The material below holds a span beginning at the line with "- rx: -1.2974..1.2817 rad" and ending at the line with "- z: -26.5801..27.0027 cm". Quote that span exactly, both ends included, and only that span.

# DATA EXTRACT
####

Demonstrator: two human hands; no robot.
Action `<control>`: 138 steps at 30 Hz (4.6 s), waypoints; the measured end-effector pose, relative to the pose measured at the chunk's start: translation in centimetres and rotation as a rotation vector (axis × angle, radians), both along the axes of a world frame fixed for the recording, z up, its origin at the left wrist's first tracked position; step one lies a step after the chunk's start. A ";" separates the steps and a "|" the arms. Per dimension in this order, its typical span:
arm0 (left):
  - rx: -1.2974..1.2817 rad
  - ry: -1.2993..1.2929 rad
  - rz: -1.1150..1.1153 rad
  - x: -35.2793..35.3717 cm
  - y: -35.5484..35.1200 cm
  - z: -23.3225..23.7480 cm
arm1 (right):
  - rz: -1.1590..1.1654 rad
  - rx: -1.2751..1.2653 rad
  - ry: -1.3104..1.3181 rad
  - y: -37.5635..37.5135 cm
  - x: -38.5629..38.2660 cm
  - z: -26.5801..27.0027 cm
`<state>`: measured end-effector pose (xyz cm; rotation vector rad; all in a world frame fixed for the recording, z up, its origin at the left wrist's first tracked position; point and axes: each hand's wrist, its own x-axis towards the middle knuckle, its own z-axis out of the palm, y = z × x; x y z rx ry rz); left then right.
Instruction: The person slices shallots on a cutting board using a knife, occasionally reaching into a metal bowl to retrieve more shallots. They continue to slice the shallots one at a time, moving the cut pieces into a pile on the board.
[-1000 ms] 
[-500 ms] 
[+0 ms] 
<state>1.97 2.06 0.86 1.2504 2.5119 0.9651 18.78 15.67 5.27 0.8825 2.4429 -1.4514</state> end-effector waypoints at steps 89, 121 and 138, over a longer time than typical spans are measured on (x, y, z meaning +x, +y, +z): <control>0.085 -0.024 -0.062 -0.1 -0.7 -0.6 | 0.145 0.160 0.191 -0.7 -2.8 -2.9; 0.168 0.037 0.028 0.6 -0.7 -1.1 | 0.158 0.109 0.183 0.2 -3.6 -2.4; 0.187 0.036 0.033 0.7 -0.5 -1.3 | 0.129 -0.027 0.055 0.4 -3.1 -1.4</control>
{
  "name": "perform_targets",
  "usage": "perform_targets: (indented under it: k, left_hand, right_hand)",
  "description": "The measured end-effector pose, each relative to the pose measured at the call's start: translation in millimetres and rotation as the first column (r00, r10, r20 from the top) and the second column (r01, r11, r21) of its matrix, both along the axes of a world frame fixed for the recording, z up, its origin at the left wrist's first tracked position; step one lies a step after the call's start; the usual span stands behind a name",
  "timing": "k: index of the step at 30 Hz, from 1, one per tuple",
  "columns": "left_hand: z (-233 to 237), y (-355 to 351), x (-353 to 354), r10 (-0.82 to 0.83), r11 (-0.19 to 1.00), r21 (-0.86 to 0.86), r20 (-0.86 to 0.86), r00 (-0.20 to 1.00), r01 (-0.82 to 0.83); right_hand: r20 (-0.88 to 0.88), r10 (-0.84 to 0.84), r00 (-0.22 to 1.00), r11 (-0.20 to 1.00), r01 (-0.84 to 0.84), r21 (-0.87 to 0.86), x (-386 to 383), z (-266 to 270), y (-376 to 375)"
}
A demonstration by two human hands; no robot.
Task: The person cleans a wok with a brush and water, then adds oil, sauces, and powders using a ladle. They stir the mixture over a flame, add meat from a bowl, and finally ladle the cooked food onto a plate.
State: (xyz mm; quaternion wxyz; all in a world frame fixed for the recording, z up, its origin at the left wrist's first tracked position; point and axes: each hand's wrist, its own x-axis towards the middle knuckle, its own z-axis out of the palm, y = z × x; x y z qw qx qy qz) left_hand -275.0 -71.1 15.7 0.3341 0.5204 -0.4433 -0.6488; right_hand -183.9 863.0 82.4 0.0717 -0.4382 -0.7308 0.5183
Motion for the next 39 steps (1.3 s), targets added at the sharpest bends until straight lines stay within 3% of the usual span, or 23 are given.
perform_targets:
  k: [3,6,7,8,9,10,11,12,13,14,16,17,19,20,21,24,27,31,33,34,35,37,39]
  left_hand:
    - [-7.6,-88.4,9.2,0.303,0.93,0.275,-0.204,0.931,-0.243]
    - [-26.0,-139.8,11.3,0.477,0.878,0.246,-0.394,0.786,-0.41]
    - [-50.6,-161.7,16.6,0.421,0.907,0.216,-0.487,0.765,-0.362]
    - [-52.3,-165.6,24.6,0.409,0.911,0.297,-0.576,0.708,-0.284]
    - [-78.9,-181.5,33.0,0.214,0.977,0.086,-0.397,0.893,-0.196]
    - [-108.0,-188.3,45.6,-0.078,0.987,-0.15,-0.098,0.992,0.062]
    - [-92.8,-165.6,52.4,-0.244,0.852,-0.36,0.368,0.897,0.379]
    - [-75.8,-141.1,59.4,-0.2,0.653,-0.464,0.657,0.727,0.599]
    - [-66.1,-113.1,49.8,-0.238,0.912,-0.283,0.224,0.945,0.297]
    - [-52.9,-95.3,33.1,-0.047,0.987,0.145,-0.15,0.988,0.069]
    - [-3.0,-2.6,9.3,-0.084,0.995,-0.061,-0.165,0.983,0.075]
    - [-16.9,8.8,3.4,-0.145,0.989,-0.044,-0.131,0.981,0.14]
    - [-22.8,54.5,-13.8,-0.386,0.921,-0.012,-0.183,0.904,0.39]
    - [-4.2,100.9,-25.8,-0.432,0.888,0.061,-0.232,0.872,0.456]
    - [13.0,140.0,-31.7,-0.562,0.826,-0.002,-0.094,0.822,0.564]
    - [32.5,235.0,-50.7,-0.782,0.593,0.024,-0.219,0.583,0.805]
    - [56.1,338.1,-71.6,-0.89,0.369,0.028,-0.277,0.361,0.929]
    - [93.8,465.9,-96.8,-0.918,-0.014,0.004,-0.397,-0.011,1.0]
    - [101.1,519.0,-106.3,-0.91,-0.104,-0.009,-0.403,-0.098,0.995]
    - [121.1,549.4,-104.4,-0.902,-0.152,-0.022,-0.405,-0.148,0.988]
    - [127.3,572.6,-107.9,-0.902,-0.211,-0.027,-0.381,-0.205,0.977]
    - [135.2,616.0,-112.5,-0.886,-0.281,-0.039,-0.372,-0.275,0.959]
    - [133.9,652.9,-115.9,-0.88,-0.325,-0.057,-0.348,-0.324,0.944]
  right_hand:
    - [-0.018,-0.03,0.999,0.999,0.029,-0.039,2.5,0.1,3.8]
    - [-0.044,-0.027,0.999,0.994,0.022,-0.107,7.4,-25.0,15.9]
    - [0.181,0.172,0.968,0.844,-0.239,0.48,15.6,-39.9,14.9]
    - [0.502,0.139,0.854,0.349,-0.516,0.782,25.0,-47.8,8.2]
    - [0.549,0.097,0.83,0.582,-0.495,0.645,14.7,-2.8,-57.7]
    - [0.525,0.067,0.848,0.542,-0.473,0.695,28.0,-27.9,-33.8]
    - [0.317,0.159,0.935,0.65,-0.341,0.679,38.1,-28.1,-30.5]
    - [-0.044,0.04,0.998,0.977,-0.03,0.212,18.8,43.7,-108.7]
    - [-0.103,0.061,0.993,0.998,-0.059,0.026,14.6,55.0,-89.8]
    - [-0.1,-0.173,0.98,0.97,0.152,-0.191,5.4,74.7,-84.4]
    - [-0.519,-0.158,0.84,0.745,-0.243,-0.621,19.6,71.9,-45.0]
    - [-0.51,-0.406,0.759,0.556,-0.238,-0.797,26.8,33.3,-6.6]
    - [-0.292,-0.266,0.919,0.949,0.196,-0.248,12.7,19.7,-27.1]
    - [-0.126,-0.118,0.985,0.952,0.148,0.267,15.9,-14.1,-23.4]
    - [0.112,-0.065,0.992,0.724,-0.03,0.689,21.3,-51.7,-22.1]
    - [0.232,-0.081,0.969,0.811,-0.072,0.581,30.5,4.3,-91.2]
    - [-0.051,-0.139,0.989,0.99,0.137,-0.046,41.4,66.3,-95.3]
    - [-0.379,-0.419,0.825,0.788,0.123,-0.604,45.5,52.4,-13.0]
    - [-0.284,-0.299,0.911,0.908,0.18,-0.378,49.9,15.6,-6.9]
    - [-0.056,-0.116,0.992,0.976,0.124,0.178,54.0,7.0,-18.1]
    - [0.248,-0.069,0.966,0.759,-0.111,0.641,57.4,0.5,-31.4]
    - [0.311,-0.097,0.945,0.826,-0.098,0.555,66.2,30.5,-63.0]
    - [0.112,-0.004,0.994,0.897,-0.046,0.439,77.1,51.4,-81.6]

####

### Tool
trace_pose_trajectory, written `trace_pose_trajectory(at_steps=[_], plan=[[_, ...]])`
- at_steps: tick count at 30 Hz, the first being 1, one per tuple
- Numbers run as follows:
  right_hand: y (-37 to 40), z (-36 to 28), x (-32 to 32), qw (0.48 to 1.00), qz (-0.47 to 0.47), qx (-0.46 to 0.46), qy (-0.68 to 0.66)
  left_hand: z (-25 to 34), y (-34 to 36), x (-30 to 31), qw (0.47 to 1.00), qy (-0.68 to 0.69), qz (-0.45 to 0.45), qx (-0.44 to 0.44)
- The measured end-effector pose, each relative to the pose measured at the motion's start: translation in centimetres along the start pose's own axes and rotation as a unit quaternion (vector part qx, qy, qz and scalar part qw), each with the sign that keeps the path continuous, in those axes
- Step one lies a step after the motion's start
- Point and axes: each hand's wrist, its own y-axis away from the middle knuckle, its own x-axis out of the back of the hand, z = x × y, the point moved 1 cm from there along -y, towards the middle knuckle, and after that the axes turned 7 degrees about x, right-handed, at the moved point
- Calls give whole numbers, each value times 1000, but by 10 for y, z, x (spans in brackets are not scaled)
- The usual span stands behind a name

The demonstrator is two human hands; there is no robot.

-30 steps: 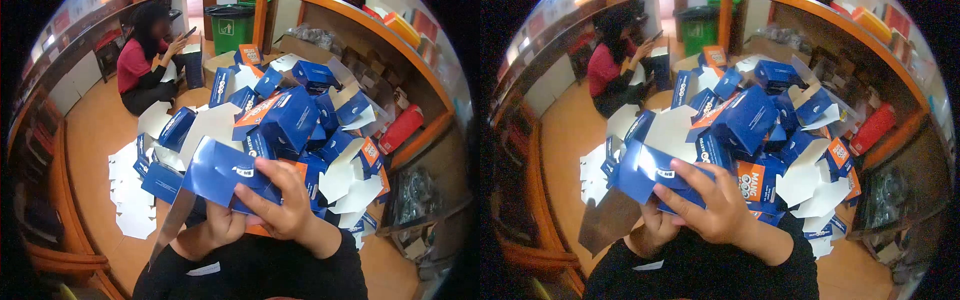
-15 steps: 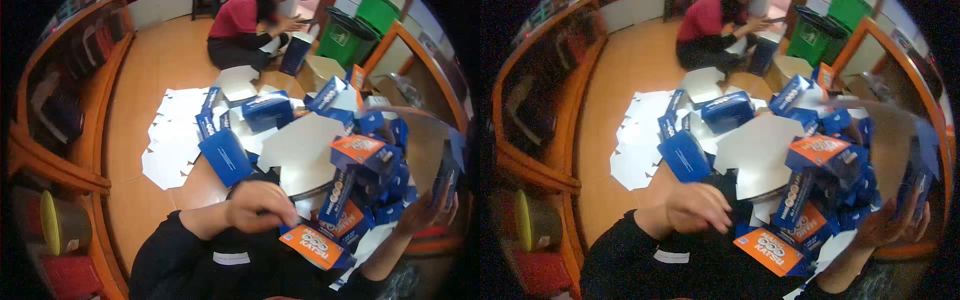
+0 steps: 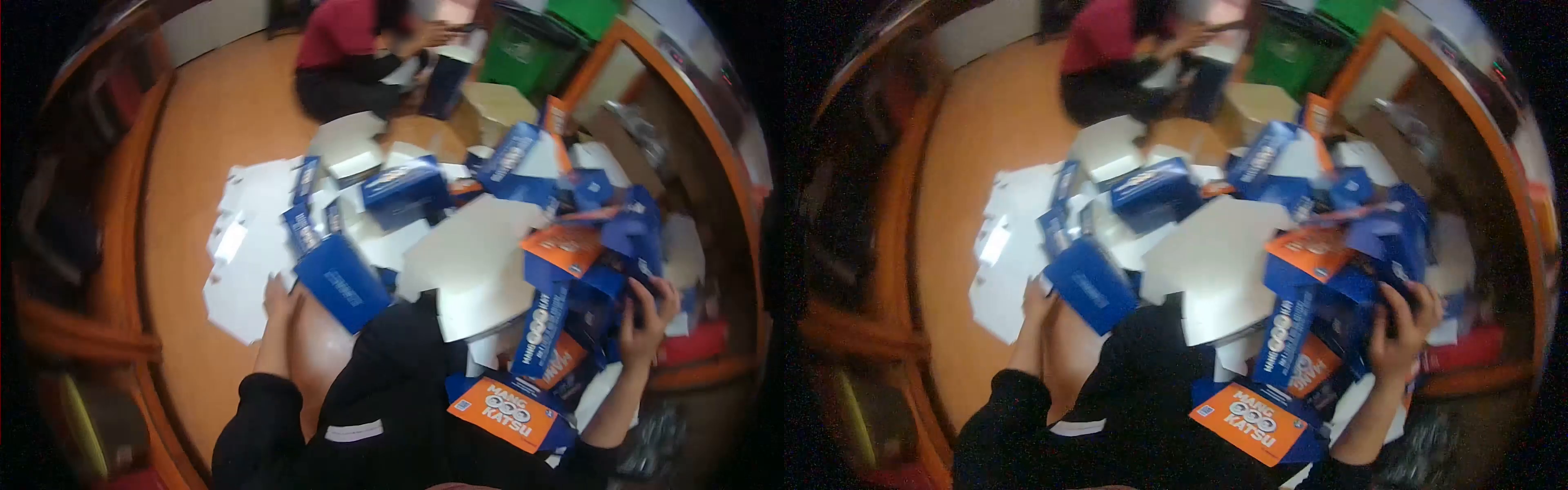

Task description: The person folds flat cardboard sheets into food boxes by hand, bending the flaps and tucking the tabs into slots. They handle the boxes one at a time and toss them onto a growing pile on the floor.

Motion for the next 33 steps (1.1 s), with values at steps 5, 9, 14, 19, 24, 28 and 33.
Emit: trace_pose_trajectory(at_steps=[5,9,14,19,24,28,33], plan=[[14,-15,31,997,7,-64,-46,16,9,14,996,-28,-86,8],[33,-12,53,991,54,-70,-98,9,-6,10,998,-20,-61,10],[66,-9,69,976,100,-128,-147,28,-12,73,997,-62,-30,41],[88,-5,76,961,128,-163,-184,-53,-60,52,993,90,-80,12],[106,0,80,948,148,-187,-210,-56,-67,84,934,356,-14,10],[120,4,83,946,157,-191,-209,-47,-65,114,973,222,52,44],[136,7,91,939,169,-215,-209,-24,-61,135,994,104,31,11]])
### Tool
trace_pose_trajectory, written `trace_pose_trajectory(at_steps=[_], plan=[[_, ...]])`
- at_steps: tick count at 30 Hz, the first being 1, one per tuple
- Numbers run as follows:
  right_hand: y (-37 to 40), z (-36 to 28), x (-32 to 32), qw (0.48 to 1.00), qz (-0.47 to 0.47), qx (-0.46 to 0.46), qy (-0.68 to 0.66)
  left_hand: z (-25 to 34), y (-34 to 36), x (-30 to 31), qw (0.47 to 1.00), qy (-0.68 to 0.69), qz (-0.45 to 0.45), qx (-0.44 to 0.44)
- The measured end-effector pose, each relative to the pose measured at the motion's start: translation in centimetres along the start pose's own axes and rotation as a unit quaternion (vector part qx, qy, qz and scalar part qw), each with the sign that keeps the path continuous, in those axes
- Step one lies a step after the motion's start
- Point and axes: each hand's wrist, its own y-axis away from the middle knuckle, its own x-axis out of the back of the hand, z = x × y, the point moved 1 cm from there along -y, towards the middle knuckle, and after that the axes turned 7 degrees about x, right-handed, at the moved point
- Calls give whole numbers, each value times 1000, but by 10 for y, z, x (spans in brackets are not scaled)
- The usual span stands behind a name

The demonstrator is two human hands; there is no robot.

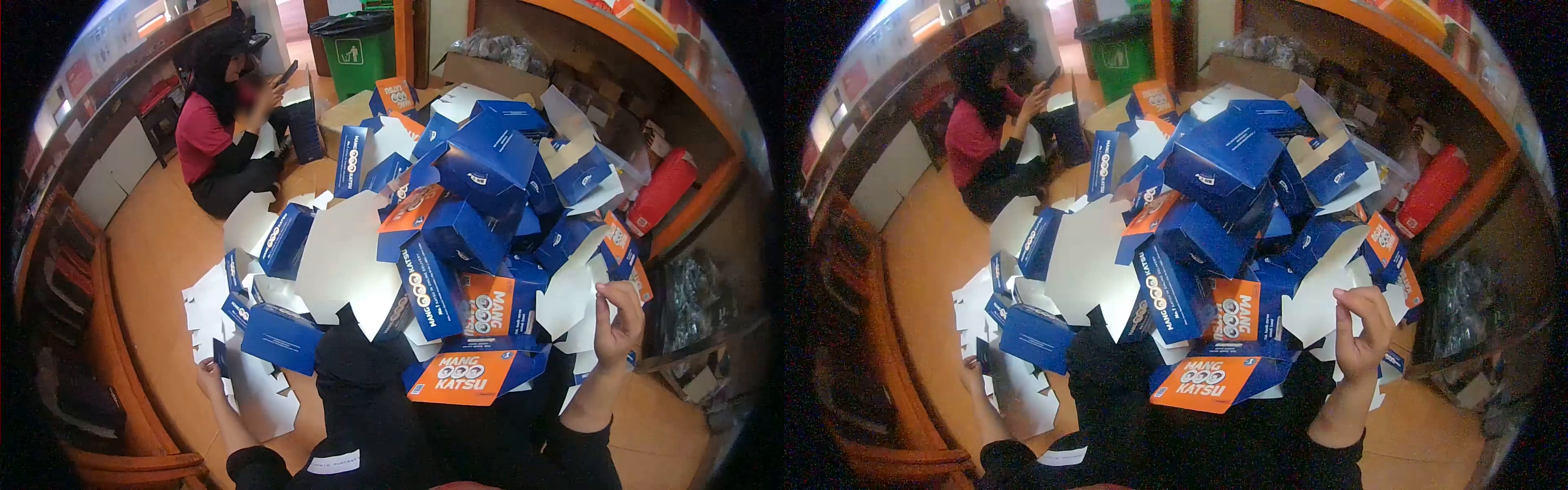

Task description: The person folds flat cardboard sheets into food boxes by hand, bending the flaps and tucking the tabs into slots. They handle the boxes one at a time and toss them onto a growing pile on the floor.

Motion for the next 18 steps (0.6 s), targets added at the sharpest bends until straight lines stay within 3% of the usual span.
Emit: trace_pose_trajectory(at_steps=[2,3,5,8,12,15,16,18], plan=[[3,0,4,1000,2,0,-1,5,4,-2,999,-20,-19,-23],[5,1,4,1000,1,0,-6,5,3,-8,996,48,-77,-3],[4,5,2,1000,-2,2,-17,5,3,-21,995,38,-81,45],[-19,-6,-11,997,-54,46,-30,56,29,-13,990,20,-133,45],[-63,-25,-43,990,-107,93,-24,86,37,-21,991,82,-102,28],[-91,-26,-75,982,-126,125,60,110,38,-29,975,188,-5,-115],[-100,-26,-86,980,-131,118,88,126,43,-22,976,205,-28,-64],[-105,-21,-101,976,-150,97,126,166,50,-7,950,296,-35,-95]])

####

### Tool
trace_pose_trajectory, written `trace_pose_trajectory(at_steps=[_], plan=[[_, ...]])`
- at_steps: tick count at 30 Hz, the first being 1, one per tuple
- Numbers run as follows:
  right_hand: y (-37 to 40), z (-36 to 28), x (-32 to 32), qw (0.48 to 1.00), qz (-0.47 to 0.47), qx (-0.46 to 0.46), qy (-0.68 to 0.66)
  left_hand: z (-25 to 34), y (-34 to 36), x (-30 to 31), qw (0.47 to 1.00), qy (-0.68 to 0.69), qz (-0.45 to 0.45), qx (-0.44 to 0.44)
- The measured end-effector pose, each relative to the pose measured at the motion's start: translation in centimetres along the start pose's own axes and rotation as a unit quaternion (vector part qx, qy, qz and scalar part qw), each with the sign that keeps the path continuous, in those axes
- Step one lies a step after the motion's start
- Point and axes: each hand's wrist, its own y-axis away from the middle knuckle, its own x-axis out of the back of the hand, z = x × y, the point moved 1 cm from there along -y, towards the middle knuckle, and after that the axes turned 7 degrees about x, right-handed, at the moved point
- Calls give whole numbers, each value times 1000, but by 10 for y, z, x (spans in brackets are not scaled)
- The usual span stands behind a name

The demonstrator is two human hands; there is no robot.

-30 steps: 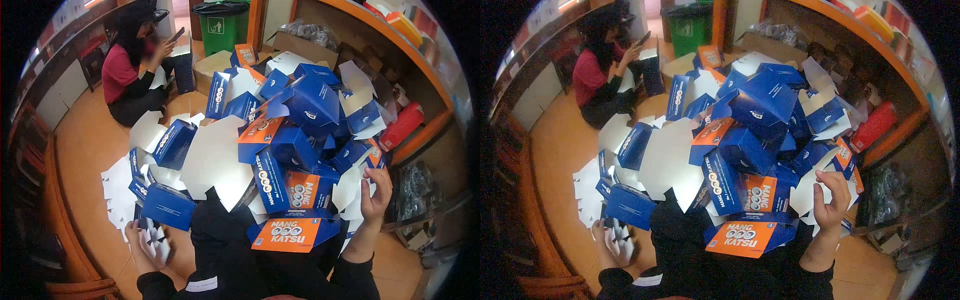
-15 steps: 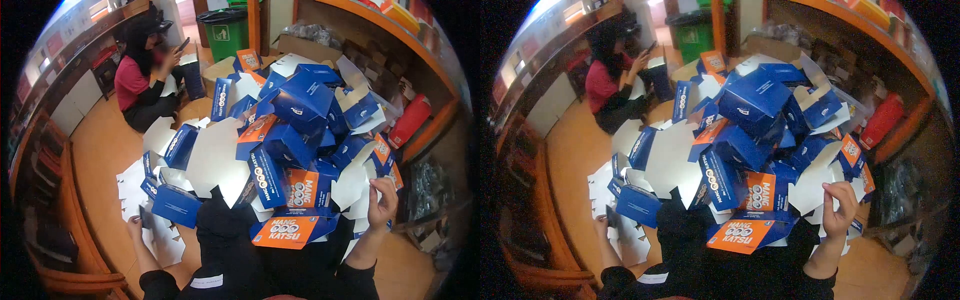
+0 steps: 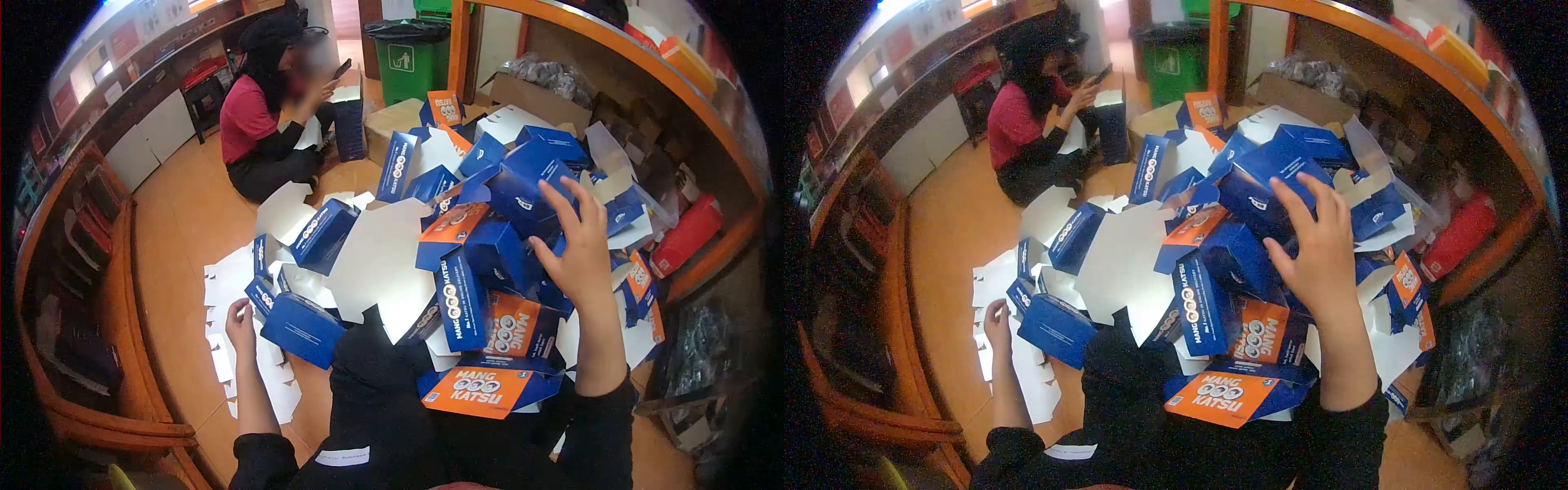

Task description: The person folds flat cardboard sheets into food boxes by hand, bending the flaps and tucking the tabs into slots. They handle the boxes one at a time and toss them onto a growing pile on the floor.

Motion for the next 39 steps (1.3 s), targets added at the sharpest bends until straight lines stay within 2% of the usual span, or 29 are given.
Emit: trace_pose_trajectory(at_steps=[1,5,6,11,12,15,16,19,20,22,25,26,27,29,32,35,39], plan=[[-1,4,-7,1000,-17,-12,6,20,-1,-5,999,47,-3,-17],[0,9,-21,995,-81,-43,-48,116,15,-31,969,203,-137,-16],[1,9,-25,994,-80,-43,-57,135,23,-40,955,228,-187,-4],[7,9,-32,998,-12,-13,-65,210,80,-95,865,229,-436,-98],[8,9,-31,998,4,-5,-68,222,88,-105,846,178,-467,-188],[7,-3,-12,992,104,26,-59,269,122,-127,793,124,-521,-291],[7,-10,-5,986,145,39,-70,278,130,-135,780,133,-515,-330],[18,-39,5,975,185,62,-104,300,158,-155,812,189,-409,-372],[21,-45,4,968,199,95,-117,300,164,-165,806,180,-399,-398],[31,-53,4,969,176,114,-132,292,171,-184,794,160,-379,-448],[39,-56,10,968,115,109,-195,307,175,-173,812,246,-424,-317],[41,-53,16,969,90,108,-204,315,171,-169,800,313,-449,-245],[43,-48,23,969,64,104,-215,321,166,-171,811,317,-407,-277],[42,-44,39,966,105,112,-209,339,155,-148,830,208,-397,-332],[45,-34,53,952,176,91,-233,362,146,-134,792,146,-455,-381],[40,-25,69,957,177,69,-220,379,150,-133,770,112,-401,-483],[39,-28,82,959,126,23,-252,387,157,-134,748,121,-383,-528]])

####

# THE ANSWER
  - rx: -1.2974..1.2817 rad
  - ry: -1.2993..1.2929 rad
  - rz: -1.1150..1.1153 rad
  - x: -35.2793..35.3717 cm
  - y: -35.5484..35.1200 cm
  - z: -23.3225..23.7480 cm
arm1 (right):
  - rz: -1.1590..1.1654 rad
  - rx: -1.2751..1.2653 rad
  - ry: -1.3104..1.3181 rad
  - y: -37.5635..37.5135 cm
  - x: -38.5629..38.2660 cm
  - z: -26.5801..27.0027 cm

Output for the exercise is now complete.